> [Exercise requirements]:
Word for word, restate the lines from the one holding "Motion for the" through the end of the data below, including both endpoints and nothing more.

> [Data]:

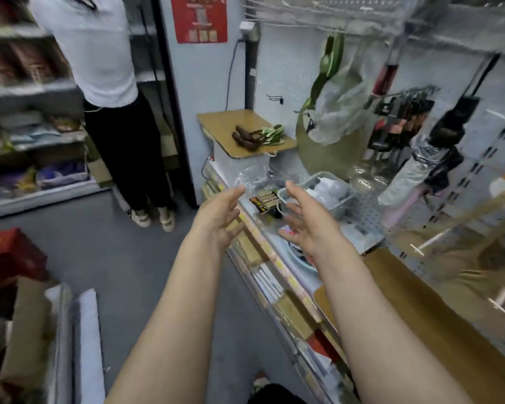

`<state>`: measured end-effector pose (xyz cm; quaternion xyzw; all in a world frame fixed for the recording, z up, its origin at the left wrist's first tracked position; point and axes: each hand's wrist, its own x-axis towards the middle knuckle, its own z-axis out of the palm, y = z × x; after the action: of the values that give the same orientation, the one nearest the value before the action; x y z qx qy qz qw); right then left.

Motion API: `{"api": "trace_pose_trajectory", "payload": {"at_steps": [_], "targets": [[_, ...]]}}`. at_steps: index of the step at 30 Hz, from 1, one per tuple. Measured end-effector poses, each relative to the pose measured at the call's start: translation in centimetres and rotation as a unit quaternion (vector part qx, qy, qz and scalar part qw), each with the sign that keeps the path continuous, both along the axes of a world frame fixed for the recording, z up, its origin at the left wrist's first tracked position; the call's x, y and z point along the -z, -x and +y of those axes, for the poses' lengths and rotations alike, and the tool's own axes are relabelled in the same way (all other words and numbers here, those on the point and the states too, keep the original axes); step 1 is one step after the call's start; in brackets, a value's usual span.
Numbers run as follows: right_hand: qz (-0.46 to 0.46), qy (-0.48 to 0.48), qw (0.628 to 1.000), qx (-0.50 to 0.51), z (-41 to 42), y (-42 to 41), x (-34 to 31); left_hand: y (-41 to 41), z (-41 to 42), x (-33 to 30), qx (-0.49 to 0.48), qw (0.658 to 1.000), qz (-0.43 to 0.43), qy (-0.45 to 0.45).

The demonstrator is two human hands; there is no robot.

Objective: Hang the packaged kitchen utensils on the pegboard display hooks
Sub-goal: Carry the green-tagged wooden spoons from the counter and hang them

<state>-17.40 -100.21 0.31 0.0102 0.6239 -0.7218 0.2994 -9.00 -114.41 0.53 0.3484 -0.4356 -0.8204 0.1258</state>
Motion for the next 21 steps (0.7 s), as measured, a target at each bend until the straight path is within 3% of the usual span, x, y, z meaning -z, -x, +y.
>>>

> [Result for this task]:
Motion for the next 21 steps (0.7 s), as measured, a target at each bend until the straight path is within 3% of the usual span, x, y, z meaning -z, -x, +y.
>>>

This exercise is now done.